Only one stretch of the data below is needed. Output the lines from the one with "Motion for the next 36" up to and including the one with "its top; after", exactly as they stand.

Collection entries
++++++++

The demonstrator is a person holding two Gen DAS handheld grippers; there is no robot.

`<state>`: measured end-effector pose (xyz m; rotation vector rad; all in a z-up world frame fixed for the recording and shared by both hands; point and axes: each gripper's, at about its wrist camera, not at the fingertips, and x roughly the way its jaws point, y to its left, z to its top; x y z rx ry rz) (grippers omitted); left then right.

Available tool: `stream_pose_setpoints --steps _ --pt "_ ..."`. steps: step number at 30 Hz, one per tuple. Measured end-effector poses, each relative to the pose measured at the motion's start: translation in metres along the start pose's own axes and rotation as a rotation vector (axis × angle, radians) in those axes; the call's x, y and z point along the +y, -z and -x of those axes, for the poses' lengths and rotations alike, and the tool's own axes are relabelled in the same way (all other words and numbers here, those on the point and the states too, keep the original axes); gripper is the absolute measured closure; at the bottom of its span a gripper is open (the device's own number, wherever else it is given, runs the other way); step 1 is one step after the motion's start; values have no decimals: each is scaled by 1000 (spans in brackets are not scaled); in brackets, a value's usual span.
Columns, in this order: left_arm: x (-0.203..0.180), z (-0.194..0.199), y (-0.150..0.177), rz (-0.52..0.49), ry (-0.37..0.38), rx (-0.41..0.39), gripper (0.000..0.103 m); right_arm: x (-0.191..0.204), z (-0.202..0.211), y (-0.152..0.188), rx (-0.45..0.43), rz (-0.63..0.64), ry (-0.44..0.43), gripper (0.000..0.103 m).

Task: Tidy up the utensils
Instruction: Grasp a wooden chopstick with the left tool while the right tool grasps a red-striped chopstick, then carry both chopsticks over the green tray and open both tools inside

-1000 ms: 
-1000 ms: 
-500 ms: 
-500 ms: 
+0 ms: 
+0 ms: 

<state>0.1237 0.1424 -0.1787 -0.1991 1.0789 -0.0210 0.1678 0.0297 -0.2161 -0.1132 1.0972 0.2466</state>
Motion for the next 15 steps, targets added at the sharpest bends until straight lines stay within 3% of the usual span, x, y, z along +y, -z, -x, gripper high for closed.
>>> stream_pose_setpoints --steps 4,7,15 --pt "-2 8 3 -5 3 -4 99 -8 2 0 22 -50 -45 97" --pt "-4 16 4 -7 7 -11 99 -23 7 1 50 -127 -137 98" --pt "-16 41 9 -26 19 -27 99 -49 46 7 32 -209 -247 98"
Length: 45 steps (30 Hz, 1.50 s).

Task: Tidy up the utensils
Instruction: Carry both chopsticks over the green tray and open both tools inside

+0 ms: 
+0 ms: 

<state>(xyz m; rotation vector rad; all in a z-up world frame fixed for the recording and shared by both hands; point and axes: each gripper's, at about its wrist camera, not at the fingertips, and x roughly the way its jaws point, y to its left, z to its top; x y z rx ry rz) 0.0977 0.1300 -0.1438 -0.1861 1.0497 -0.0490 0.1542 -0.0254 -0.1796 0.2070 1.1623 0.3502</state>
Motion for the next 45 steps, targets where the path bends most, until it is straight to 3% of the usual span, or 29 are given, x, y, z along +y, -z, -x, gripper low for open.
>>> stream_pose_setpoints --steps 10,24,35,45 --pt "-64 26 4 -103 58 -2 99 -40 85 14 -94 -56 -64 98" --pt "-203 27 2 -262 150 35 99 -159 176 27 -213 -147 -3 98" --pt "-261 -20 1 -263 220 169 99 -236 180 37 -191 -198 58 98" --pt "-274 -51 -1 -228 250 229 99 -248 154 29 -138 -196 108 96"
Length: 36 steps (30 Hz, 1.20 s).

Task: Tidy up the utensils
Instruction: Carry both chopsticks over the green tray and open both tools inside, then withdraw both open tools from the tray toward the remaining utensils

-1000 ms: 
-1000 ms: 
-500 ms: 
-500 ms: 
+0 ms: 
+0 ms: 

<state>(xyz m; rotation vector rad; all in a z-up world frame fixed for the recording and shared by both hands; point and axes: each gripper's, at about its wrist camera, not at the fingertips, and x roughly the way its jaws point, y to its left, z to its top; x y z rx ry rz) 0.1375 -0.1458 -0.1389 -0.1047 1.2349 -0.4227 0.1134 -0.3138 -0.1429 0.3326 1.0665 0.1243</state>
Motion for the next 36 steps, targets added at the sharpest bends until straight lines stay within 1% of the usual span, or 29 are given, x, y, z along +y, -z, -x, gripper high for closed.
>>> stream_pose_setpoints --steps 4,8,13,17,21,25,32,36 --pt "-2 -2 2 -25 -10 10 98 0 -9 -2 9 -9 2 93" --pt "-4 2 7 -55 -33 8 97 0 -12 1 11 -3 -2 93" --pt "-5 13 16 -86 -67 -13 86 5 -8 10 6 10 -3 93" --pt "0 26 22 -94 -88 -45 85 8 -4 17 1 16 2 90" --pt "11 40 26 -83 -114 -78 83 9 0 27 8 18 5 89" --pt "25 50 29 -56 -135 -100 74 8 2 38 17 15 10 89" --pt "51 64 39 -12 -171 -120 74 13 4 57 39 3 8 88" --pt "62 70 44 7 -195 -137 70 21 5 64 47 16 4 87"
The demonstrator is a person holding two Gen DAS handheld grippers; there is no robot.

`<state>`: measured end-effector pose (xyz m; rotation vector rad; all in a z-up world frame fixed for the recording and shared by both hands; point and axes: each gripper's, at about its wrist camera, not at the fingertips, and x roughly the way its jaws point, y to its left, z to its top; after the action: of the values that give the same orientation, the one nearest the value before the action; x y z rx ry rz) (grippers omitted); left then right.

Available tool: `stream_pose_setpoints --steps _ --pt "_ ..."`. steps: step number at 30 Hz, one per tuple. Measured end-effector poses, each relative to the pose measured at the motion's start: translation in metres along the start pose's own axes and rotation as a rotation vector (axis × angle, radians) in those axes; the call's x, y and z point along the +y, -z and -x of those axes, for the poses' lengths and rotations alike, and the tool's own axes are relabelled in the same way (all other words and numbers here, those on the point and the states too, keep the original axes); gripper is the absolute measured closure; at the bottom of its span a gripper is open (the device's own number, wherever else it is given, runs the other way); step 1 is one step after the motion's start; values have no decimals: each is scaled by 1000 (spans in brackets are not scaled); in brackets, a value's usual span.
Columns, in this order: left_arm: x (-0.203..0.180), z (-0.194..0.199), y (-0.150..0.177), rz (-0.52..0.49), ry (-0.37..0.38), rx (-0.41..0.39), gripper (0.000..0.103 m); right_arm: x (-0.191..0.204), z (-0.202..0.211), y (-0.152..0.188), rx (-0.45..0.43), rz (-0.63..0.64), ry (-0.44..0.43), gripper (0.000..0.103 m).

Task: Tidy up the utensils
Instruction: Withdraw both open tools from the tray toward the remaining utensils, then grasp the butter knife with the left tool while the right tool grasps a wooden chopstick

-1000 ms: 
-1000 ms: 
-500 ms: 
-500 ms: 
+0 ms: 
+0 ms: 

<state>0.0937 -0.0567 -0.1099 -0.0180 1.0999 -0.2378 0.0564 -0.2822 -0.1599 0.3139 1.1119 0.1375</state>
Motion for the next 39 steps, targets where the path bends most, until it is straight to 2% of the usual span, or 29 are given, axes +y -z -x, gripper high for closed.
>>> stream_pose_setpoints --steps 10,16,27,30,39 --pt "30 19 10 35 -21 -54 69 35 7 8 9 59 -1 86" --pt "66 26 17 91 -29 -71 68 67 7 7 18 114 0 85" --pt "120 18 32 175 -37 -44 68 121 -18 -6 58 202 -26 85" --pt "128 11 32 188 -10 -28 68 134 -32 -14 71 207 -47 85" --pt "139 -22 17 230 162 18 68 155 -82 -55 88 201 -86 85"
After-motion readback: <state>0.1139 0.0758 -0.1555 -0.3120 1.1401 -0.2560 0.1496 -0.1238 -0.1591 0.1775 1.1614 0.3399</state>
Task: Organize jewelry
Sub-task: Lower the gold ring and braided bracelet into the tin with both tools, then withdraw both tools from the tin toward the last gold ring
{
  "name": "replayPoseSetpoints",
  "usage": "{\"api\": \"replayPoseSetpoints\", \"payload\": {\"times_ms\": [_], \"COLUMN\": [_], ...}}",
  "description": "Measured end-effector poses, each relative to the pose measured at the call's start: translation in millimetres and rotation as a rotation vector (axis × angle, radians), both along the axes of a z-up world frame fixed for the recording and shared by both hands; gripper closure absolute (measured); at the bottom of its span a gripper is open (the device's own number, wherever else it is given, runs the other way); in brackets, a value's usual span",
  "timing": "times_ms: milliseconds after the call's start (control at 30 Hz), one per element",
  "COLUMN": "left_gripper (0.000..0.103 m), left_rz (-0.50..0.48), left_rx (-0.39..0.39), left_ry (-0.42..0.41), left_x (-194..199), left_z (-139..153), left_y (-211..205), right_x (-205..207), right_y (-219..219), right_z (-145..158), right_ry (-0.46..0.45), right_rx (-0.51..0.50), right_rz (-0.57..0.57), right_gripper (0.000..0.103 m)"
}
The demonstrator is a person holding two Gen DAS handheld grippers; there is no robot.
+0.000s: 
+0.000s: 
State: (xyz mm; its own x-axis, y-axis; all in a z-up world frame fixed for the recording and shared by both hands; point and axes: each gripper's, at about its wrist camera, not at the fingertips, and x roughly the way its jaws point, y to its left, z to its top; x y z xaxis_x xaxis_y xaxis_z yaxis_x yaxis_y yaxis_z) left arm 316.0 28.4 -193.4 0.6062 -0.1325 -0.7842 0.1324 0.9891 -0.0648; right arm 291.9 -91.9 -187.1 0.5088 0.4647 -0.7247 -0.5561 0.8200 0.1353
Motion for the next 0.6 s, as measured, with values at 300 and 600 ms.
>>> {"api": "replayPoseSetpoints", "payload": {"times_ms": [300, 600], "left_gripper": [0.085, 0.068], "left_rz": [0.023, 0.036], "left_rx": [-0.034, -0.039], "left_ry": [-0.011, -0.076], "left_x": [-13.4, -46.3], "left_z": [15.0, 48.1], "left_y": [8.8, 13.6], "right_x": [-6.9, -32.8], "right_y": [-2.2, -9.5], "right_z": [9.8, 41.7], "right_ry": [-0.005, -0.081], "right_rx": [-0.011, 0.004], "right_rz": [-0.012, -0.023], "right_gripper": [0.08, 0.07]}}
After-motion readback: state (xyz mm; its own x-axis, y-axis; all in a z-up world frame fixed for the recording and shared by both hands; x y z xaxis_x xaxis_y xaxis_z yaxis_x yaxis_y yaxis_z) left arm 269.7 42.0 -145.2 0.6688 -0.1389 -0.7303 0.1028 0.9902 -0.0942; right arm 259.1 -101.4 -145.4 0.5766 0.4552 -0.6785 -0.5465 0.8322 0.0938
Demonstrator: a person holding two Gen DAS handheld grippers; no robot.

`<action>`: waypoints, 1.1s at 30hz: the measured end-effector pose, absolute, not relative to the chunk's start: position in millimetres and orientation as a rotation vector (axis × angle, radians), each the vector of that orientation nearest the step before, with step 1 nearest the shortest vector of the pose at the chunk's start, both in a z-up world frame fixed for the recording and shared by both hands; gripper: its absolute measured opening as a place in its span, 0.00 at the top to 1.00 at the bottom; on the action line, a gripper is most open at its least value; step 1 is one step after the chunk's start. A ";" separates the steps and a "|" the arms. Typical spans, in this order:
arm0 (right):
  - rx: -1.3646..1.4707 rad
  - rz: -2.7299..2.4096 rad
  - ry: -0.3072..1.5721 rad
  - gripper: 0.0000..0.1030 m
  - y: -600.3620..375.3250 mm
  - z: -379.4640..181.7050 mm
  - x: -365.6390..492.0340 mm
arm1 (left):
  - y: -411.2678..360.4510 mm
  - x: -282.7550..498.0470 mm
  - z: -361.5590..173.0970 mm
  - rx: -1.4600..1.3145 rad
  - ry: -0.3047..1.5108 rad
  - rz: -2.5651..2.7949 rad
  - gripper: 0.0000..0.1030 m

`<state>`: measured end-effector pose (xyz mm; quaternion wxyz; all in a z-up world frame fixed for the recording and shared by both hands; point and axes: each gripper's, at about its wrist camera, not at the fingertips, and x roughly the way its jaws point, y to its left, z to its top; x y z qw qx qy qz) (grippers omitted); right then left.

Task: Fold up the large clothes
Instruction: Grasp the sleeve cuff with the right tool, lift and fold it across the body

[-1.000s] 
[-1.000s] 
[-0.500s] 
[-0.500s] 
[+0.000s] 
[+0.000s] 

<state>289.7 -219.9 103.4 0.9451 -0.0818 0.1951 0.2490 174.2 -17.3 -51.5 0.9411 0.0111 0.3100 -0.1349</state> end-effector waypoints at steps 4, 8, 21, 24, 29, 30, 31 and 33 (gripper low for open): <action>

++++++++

FINISHED TASK:
Motion for the next 36 steps, targets added at the sharpest bends until straight lines stay within 1% of the usual span, or 29 are given, x, y, z along +y, -z, -x, gripper high for closed.
>>> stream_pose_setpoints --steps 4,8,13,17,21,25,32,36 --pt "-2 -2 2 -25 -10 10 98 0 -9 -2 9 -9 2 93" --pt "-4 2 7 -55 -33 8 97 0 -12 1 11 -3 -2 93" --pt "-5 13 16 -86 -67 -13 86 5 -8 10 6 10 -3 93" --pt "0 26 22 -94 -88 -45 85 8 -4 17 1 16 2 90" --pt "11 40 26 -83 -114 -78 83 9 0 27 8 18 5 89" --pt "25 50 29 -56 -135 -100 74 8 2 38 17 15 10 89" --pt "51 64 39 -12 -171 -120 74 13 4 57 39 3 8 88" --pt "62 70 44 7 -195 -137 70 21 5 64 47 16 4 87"
The demonstrator is a person holding two Gen DAS handheld grippers; there is no robot.

`<state>`: measured end-effector pose (xyz m; rotation vector rad; all in a z-up world frame fixed for the recording and shared by both hands; point and axes: each gripper's, at about its wrist camera, not at the fingertips, and x roughly the way its jaws point, y to its left, z to its top; after the action: of the values that give the same orientation, the one nearest the value before the action; x y z rx ry rz) (grippers omitted); left then right.

This exercise is now finished, and nothing remains to add.